Para la vigilancia y alerta, que implican la capacidad de mantener la atención sostenida y darse cuenta de detalles importantes, encontraron que la cantidad total de sueño durante 24 horas sigue siendo el factor más importante.

Otro hallazgo interesante fue que las siestas no funcionó tan bien para los voluntarios en un horario nocturno. Los programas de sueño para algunos de los temas Dinges se volcó, por lo que ancla el sueño tuvo lugar cuando el cuerpo pensó que era de día.La siesta, a continuación, cayó en medio de la noche biológica. Esta simulación de lo que podría suceder cuando el reloj biológico de un astronauta no está sincronizado con el calendario de la misión.

Estos voluntarios fuera de sincronización, lo pasan muy mal al despertarse de la siesta, y la somnolencia de la inercia del sueño duró hasta una hora. En algunos la inercia del sueño se produjo después de las siestas en un horario normal, pero la inercia después de una siesta durante la noche era mucho más grave.

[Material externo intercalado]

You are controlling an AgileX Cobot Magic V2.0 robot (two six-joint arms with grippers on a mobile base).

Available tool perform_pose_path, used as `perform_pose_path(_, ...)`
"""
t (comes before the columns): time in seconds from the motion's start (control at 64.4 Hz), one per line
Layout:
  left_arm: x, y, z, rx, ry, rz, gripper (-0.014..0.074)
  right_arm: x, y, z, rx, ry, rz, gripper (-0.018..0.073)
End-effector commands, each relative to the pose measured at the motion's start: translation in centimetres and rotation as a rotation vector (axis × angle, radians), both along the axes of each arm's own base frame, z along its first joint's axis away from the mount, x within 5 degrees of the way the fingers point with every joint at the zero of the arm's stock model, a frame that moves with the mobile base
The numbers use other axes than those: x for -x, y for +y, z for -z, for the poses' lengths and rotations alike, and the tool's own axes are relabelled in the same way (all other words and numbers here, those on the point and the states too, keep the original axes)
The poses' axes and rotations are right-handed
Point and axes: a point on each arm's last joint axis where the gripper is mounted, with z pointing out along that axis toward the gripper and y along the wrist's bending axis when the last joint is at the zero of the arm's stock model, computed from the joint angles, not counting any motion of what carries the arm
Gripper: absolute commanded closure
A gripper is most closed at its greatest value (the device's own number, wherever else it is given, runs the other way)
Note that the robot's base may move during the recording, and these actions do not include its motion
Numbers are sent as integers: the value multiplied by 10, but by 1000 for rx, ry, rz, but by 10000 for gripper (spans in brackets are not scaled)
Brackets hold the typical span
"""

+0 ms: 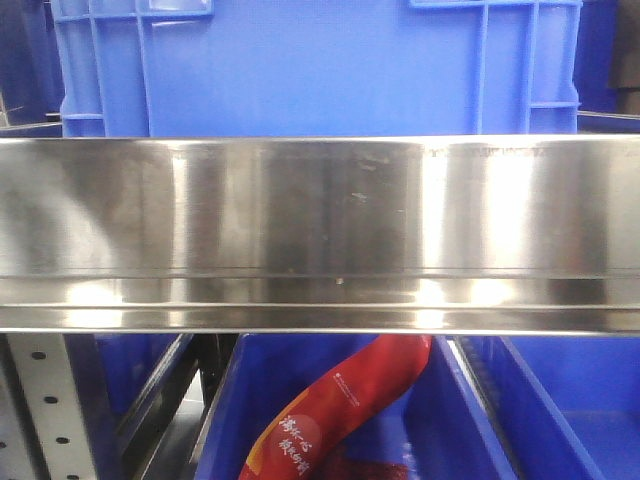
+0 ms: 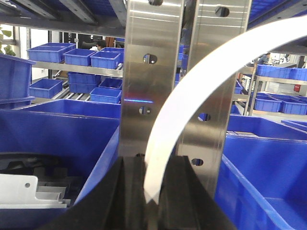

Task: Grab PVC pipe and place in blue bin

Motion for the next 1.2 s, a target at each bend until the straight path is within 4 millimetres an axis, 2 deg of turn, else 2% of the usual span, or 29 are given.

El objetivo final es vincular todos estos datos juntos en un modelo matemático de las siestas. Este tipo de modelo, escrito como un programa de ordenador, podría prescribir siestas efectivas compatibles con las exigencias de programación de una misión. No sólo los astronautas se beneficiarían de ese programa, sino también los médicos, pilotos, bomberos … la lista continúa.

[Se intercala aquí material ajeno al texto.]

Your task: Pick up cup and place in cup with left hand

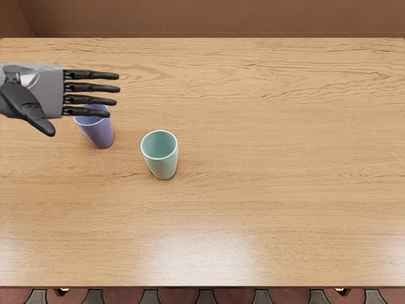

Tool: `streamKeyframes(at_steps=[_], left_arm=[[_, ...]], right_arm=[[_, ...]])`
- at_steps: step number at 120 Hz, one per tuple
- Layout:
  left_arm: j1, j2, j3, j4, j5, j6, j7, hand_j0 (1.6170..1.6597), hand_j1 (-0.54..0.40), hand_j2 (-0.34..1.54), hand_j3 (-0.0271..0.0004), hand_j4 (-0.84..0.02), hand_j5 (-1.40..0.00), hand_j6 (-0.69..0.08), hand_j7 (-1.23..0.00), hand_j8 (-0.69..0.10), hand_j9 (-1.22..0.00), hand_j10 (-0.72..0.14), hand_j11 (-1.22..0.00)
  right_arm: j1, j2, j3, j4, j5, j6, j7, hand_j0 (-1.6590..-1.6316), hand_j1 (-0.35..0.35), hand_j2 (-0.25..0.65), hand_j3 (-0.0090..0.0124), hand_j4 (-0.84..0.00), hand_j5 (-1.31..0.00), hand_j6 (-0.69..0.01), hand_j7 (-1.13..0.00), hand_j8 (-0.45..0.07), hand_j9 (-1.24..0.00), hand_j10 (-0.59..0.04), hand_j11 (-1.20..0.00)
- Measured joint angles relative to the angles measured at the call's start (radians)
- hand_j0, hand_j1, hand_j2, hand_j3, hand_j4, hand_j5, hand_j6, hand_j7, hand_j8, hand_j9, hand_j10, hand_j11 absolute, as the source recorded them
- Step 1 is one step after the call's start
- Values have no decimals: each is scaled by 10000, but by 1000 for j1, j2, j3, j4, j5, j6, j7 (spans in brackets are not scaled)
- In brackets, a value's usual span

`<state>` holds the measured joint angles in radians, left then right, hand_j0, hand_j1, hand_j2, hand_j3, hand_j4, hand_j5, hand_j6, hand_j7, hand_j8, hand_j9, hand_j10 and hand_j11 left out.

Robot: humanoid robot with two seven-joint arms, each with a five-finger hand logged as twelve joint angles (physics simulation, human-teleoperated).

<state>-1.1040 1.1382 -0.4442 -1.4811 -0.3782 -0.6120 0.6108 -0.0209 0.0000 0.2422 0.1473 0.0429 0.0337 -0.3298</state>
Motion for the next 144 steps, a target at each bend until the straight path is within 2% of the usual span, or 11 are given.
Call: streamKeyframes(at_steps=[28,37,58,74,90,115,131,144], left_arm=[[-8,-18,-1,-18,1,0,0,16581,3275,21,0,-145,-221,-140,-223,-144,-223,-153,-224],[-41,-66,-2,-18,30,0,0,16581,3277,24,0,-144,-221,-139,-222,-143,-223,-152,-223],[-108,-238,-21,-12,263,1,0,16581,3292,25,0,-148,-209,-144,-210,-146,-210,-152,-210],[-144,-325,-21,11,485,8,0,16581,3296,26,0,-157,-208,-156,-208,-156,-208,-158,-208],[-150,-396,-15,33,693,67,0,16581,3300,30,0,-166,-208,-167,-208,-166,-207,-164,-207],[-145,-526,1,53,912,167,0,16581,3302,34,0,-172,-210,-176,-209,-174,-208,-169,-208],[-146,-587,56,70,1009,260,0,16581,3297,37,0,-180,-216,-185,-215,-182,-215,-176,-214],[-145,-600,107,87,1054,313,0,16581,3293,39,0,-187,-222,-193,-221,-190,-220,-183,-220]], right_arm=[[4,0,-4,0,-2,0,-1,-16581,-3490,-1,0,-1,0,-2,0,-1,0,-1,0],[4,0,-4,0,-3,0,-1,-16581,-3491,0,0,-1,0,-2,0,-1,0,0,0],[4,0,-4,0,-4,1,-2,-16581,-3491,0,0,-1,0,-2,0,-1,0,-1,0],[5,0,-4,0,-4,3,-2,-16581,-3490,-1,0,-1,0,-2,0,-1,0,-1,0],[8,0,-4,0,-4,4,-2,-16581,-3491,-1,0,-1,0,-2,0,-1,0,-1,0],[10,0,-4,0,-4,5,-2,-16581,-3491,0,0,-2,0,-3,0,-2,0,-1,0],[10,0,-4,0,-3,4,-2,-16581,-3491,0,0,-2,0,-2,0,-2,0,-1,0],[10,0,-3,0,-3,4,-2,-16581,-3490,-1,0,-2,0,-2,0,-2,0,-1,0]])
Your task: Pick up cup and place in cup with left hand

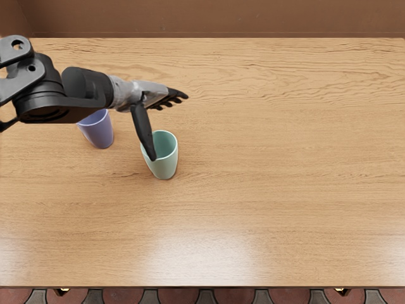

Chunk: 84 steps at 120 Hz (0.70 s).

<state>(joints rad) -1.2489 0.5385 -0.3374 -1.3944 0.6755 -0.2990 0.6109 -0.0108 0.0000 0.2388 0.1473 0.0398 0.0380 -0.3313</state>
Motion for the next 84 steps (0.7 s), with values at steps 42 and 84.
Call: streamKeyframes(at_steps=[42,84], left_arm=[[13,-45,94,-25,77,126,0,16581,3169,64,0,-294,-359,-301,-358,-299,-357,-290,-356],[7,-61,160,-46,109,211,0,16581,3000,94,0,-436,-544,-444,-543,-442,-542,-433,-541]], right_arm=[[1,0,0,0,0,3,0,-16581,-3491,0,0,-2,0,-3,0,-2,0,-1,0],[2,0,0,0,0,3,0,-16581,-3491,0,0,-2,0,-3,0,-2,0,-1,0]])
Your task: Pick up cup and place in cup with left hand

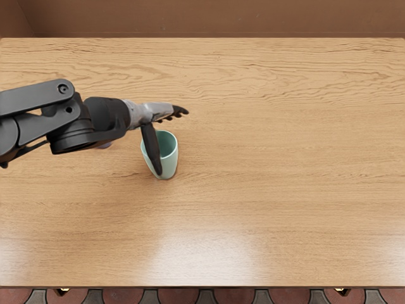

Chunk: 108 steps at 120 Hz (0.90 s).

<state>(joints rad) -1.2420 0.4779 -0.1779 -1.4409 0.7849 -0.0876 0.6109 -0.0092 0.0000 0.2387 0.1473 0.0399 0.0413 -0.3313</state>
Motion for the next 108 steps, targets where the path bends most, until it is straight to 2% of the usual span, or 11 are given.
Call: streamKeyframes(at_steps=[41,58,72,73,80,108], left_arm=[[2,-23,47,5,49,51,0,16581,2646,167,0,-712,-907,-723,-904,-723,-901,-716,-898],[1,-33,53,7,51,58,0,16582,1695,655,0,-968,-1250,-979,-1248,-978,-1247,-968,-1248],[2,-38,54,8,52,59,0,16584,216,1247,0,-1501,-1834,-1519,-1829,-1523,-1826,-1512,-1826],[2,-38,53,8,53,59,0,16576,502,1040,0,-1555,-1900,-1576,-1894,-1582,-1891,-1572,-1890],[3,-38,54,8,53,59,0,16575,639,847,0,-1846,-2249,-1868,-2243,-1874,-2239,-1863,-2237],[2,-33,54,8,50,53,0,16563,710,155,0,-3011,-3649,-3032,-3642,-3036,-3639,-2994,-3644]], right_arm=[[2,0,0,0,0,0,0,-16581,-3491,0,0,-2,0,-3,0,-2,0,-1,0],[5,0,0,0,0,0,0,-16581,-3491,0,0,-2,0,-3,0,-2,0,-1,0],[6,0,1,0,0,0,0,-16581,-3491,-1,0,-2,0,-3,0,-2,0,-2,0],[6,0,1,0,0,0,0,-16581,-3491,-1,0,-2,0,-3,0,-3,0,-2,0],[6,0,1,0,0,0,0,-16581,-3491,-1,0,-3,0,-3,0,-3,0,-2,0],[6,0,1,0,0,0,0,-16581,-3491,-1,0,-2,0,-3,0,-2,0,-2,0]])
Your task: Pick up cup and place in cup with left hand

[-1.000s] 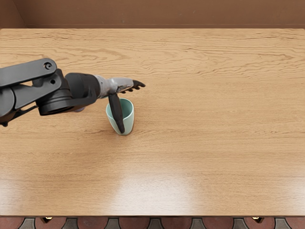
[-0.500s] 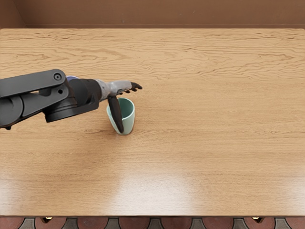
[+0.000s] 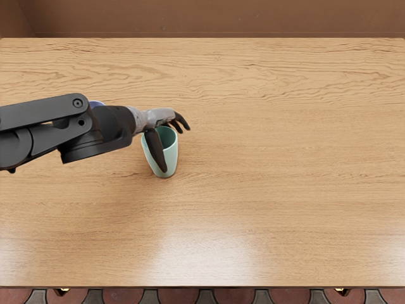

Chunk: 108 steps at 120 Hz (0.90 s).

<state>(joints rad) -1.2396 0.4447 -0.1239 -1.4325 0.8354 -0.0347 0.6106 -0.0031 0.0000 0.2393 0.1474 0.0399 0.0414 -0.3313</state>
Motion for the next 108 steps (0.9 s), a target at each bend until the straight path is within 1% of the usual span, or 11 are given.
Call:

El médico Pedro Mayoral, experto en transtornos del sueño, enumeró a Efe las “bondades” de este “producto” que “se reconoce como un bien español, que a veces ha sido mal valorado y que ahora resulta que lo estamos exportando a todo el mundo”.

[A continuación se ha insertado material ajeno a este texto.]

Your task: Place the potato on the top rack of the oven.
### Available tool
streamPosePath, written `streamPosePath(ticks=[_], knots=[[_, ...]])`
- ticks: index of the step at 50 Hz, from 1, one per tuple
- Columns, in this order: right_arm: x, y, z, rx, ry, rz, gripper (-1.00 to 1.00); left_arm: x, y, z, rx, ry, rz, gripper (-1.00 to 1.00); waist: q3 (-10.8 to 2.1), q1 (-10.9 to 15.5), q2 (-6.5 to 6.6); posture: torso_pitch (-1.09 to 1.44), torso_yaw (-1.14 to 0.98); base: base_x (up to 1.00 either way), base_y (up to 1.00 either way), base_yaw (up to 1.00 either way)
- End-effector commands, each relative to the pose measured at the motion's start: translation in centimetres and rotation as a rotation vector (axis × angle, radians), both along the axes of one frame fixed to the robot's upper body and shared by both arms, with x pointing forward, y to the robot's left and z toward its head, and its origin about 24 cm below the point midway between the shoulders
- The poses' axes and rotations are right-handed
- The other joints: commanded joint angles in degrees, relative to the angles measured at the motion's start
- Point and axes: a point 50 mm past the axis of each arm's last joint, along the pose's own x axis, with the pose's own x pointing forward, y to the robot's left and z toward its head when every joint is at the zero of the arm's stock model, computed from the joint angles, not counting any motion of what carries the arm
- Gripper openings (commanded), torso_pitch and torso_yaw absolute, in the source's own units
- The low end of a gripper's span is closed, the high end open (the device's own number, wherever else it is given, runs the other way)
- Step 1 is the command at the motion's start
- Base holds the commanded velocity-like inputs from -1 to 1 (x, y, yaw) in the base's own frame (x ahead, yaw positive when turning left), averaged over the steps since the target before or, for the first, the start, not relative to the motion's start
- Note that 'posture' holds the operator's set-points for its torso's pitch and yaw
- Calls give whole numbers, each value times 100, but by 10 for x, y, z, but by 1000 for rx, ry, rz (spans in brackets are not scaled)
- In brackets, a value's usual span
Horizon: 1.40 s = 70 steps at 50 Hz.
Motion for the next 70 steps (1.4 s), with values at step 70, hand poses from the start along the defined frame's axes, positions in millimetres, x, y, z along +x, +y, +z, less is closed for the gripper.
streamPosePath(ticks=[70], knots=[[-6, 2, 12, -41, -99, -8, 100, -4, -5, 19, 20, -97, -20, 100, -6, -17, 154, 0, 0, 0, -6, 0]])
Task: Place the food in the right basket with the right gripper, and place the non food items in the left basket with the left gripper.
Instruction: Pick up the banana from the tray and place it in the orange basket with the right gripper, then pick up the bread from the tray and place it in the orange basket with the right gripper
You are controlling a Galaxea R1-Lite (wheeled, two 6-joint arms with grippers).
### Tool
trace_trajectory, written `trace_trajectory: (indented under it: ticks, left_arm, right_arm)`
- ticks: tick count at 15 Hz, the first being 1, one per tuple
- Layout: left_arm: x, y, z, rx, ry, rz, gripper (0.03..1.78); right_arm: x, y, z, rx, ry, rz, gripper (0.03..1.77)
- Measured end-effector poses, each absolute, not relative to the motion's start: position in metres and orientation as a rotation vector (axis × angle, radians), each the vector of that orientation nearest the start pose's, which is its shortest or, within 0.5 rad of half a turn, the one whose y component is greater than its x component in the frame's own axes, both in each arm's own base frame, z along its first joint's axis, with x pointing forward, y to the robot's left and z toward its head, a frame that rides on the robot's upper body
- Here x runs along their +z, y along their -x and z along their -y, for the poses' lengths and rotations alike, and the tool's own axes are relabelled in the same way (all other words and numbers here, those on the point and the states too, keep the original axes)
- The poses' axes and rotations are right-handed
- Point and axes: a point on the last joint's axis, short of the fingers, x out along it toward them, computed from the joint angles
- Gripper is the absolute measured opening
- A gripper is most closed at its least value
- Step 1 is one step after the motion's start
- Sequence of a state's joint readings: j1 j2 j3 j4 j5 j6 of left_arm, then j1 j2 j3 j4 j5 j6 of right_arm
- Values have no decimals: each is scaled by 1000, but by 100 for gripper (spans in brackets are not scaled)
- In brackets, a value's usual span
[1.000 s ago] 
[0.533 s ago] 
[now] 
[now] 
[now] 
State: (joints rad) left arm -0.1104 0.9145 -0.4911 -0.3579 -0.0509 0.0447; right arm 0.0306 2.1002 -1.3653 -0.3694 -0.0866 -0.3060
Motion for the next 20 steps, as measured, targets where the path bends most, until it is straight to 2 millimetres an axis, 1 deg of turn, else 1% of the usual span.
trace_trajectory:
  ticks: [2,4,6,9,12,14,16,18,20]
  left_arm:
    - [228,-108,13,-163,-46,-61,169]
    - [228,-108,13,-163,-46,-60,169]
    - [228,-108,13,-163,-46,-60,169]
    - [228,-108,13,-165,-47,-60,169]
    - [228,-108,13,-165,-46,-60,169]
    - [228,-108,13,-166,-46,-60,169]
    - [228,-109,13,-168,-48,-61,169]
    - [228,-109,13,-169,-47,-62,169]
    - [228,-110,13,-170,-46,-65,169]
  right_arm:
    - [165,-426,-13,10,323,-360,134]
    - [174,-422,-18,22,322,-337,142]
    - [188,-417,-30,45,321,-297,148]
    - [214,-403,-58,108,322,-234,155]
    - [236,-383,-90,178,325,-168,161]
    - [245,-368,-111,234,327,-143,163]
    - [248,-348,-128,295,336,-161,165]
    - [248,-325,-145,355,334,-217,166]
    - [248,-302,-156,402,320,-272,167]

Mayoral, junto con un grupo de investigadores, creó un dispositivo bautizado con el nombre de “Lirón”, una férula que se introduce en la boca y mejora la respiración nocturna, ayudando a solventar problemas del sueño como la apnea y los ronquidos.

Estas interrupciones de la respiración, según este especialista, miembro de la sociedad española y de la europea del sueño, rompen los ciclos de estas “cabezaditas” que mejoran no sólo físicamente a las personas, sino también mentalmente, como lo ha constatado hace unos meses la NASA.

http://www.liron.es

http://www.med.upenn.edu/uep/faculty_dinges.html

Acerca de lironronquido

Odontólogo 1989 Especialista en Ortodoncia 1991 Doctor en Odontología Universidad Complutense Madrid 2003 Profesor de Ortodoncia Departamento de Odontología Facultad de Ciencias de la Salud Universidad Europea de Madrid 1998-2007. Miembro Fundador de la AMADE Asociación de Malformaciones Dentofaciales Miembro de la Sociedad Española de Ortodoncia, Sociedad Europea de Ortodoncia, Sociedad Iberoamericana de Ortodoncia, American Asociation of Orthodontists, World Federation of Orthodontists. Especialista en Trastornos Respiratorios del Sueño, Tratamiento con DAM Dispositivos de Avance Mandibular. Ortodoncista experto en Dispositivos de Avance Mandibular del Instituto de Investigaciones del Sueño. Ortodoncista del Programa de Medicina del Sueño, Servicio de Neurología, Hospital Ruber Internacional. Miembro de la Sociedad Española del Sueño SES, Sociedad Española de Medicina General y de Familia SEMERGEN y Sociedad Española de Medicina Dental del Sueño. Miembro de la European Sleep Society y American Sleep Association.